[Texto reescrito por una colaboradora a partir de un testimonio real]
Tengo una amiga que, con más de 30 tacos, confiesa que le gusta más follar en el coche. A ella, que es lasciva y libidinosa, le gusta sentir que está atrapada entre carnes y piel. Le encanta la sensación de falta de espacio porque siente que todo queda más a la mano y tiene más donde agarrar, y es cierto que tiene su punto morboso.
Algo así viví yo en mi época de la universidad. Pera a mí no me resultó tan placentero, en realidad. Tengo recuerdos porque fue tan incómodo que hasta resultó cómico. A día de hoy, lo recuerdo y sonrío.
Un triunfo
Del chico en cuestión no he vuelto a saber, pero me flipó desde que lo vi por primera vez. Madre mía, ¡qué altura, qué pecho y qué espaldas de Michael Phelps! No me malinterpretéis, que yo no tengo un prototipo ni el físico me supone obstáculo alguno para intimar o lo que surja. Pero lo que gusta, gusta, eso es así.

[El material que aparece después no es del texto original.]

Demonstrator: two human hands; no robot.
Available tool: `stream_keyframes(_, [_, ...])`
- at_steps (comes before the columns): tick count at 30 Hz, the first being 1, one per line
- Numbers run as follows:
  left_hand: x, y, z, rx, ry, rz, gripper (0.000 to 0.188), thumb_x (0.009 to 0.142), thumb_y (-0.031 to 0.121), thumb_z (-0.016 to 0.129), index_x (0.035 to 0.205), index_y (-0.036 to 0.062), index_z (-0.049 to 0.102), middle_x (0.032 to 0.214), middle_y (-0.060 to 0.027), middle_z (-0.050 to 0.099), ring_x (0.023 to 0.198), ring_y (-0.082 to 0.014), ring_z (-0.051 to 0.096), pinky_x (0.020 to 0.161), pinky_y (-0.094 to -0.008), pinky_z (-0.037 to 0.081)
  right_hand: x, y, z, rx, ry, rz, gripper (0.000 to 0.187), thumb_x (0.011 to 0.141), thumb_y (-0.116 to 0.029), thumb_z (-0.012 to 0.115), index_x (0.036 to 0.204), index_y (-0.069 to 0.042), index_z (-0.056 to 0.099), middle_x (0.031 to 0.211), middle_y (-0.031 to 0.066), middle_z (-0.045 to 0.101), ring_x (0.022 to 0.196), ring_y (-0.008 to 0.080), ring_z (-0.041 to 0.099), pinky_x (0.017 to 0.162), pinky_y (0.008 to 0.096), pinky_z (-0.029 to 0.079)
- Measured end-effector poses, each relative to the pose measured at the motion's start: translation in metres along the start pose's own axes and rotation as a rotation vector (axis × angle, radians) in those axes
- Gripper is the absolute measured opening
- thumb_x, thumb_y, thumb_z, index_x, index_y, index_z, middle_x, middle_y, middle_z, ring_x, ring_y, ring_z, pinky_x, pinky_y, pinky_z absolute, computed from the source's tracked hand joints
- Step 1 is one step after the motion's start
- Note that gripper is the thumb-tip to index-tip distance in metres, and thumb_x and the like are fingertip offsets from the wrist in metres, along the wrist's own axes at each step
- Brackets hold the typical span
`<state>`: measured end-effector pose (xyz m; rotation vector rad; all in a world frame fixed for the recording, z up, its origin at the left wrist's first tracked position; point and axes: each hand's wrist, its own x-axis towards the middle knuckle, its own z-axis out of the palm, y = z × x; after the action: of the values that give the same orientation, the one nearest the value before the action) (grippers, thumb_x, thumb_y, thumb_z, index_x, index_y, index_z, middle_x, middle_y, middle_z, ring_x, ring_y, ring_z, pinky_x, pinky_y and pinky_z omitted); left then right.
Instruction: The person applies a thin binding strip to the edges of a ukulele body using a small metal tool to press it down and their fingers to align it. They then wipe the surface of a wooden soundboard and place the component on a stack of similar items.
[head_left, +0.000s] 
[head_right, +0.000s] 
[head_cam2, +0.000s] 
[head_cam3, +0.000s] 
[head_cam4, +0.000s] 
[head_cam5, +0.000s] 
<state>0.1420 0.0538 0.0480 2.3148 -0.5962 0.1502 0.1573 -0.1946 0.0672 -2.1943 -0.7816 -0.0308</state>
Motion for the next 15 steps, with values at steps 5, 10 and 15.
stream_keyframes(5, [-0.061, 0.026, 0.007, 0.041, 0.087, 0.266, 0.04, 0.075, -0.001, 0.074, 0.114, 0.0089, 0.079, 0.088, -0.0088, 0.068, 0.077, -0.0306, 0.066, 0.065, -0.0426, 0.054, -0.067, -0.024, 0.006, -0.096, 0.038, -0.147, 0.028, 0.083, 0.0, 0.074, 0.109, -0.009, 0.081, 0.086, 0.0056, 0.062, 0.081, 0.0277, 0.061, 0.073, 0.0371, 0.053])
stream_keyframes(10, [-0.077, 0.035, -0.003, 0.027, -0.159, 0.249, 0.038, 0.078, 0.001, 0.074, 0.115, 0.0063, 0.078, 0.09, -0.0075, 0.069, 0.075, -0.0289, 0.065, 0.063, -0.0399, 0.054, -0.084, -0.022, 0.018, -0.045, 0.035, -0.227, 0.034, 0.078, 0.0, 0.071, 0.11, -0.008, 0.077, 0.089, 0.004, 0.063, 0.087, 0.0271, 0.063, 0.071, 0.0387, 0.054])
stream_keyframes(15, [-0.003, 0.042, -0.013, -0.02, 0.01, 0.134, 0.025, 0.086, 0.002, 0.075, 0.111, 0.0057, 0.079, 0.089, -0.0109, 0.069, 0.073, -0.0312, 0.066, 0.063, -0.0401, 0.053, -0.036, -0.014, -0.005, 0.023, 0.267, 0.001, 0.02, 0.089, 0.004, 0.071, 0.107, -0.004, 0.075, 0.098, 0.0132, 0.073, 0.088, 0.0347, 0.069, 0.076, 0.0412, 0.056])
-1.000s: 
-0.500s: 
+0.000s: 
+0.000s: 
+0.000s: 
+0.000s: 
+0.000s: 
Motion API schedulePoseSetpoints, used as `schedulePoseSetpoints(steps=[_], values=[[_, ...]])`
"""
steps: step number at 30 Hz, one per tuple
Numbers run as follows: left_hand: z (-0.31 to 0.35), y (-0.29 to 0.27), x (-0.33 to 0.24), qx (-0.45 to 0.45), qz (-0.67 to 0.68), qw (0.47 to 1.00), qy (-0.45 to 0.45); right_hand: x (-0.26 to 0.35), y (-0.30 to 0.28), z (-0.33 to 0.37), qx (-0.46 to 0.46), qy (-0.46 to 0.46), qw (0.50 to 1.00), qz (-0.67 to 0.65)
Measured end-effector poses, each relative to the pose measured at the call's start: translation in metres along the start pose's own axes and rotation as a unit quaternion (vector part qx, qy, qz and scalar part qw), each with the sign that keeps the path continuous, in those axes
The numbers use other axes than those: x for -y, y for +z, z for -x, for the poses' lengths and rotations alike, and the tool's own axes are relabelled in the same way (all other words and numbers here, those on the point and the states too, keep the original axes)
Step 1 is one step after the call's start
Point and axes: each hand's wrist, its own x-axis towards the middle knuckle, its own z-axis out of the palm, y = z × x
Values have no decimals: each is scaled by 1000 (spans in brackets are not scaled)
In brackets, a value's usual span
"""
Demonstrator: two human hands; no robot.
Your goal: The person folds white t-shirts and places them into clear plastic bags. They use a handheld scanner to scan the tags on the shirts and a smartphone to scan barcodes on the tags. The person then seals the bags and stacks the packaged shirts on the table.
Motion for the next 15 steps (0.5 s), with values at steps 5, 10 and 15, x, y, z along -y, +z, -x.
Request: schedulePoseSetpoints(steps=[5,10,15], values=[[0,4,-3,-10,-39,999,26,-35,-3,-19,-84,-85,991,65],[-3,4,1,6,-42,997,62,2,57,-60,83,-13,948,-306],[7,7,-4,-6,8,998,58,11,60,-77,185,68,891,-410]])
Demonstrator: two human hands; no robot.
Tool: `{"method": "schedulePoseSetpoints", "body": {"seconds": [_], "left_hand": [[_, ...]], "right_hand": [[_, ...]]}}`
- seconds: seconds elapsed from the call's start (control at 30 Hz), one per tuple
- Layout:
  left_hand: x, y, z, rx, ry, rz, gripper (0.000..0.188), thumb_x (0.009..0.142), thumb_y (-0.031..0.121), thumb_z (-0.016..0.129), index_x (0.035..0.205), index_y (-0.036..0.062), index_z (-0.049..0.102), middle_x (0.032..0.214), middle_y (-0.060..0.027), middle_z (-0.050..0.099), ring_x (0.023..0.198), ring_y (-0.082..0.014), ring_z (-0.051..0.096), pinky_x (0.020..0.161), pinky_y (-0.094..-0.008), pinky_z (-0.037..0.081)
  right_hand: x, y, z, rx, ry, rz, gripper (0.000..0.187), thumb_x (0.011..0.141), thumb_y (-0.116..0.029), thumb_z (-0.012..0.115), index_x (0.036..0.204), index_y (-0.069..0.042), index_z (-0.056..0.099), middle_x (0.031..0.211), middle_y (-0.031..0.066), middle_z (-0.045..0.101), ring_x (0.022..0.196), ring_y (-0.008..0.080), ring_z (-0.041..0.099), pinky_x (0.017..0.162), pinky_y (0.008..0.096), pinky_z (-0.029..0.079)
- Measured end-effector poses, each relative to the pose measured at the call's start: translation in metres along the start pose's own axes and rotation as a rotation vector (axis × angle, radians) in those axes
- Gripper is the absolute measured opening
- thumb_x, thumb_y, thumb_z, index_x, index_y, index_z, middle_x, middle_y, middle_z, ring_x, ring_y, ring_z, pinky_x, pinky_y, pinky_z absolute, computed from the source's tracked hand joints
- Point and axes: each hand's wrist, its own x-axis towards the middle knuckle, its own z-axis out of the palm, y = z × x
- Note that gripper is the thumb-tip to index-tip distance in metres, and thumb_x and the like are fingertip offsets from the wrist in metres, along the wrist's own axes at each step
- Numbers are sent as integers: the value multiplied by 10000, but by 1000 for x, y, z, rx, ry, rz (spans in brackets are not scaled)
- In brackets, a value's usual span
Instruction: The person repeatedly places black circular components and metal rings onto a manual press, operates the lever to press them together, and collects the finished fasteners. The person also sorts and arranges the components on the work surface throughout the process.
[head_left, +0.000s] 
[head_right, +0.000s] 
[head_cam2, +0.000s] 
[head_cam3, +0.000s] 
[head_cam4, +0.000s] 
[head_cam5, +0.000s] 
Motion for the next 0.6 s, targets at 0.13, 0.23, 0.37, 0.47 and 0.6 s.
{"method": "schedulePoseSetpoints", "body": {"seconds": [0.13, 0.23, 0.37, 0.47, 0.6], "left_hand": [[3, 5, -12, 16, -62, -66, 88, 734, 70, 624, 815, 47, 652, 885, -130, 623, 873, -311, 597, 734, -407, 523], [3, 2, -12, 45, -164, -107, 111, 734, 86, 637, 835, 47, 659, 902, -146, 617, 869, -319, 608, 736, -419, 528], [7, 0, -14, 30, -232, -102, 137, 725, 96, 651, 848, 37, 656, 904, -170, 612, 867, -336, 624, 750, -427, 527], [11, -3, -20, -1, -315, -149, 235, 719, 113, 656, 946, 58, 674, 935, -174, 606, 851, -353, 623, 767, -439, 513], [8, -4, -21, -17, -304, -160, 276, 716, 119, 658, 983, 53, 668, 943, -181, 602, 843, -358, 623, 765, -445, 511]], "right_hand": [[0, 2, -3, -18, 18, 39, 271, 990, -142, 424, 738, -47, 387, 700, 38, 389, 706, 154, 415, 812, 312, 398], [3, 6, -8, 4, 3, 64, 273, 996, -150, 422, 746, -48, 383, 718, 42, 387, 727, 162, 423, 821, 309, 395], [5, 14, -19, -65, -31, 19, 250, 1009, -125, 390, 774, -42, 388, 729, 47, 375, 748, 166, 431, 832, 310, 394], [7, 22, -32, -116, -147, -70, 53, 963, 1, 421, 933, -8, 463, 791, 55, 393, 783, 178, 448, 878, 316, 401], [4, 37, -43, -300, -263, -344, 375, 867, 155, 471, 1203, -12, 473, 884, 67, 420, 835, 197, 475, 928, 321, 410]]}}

Me las ingenié para hablar con él, deslizar algunas insinuaciones sutiles y conseguir alguno de sus perfiles en redes. A partir de ahí, con el campo bien abonado, tocaba ir a pico y pala. Estuvimos hablando, nos liamos una noche de fiesta y, unos días más tarde, me invitó a ir a su piso. ¡Sííííí!
¿El problema? Pues que en un piso de estudiantes no abunda el espacio, precisamente. Y, cuando tienes 190 cm de puro vigor, energía y sex-appeal, menos aún.
Contorsionismo sexual
Me invitó a pasar a su cuarto para la “liación”, que era para lo que estábamos allí. Nada más entrar, a mí no me salieron las cuentas. Su cama era individual, claro, y de las pequeñas. No lo pude evitar y le pregunté si cabía bien ahí. Me dijo que sí, pero se contradijo a sí mismo en cuanto se tumbó: los pies le sobresalían del colchón. Supongo que él lo consideraba normal, no sé.
A partir de ahí, comenzó una sucesión de posturas y movimientos más propias del circo que del porno, aunque de lo que se trataba era de folleteo. Comenzamos a enrollarnos. El chico besaba bien y a mí el baile de lenguas me estaba mojando muchísimo, pero a cada momento había una interrupción que me sacaba del “mood”. Él se acercó para pegarse más, como si no estuviéramos ya lo bastante juntos, y yo tuve que apoyar un pie en el suelo para no caerme. “Ay, perdona”, me dijo, y procedió a recolocarse.
Después comenzamos a palpar genitales, pero estábamos más concentrados en mantener la postura óptima para no caernos. Así, en plan equilibristas, no había quien entrara en materia. Él estaba tumbado de costado y acariciando mis bajos, pero, para poder despejar bien la zona sobre la que trabajaba el muchacho, yo tenía que tener un pie en el suelo.
Apuntaba a que la penetración iba a ser igual farragosa. Él se fue a poner sobre mí, pero nos llevó su tiempo colocarnos bien. “Échate un poquito más para acá”, “Quita la mano”, “A ver, pon el culo más abajo”. Fue a abrir la mesilla para extraer un condón, pero os juro que pensé que iba a sacar una escuadra y un cartabón para terminar de cuadrar aquello.
Yo ya iba teniendo ganas de que terminase, que para un ratito está bien, pero para más cansa. Pero a él se le ocurre pedirme que yo me ponga encima, así que oooootra vez el juego de movimientos y posiciones. Ni el ajedrez, vamos.
Terminamos la sesión sentados uno junto al otro, con la espalda apoyada en la pared y hablando. Era la posición más segura. Creo que había atracción como para un segundo polvo, pero ninguno de los dos lo sugerimos. Estaba bien con los 20 minutitos largos de contorsionismo.
A partir de ahí, cada vez que pensaba en él era casi con más compasión que deseo. ¿Cómo lograba dormir bien aquel pobre chaval?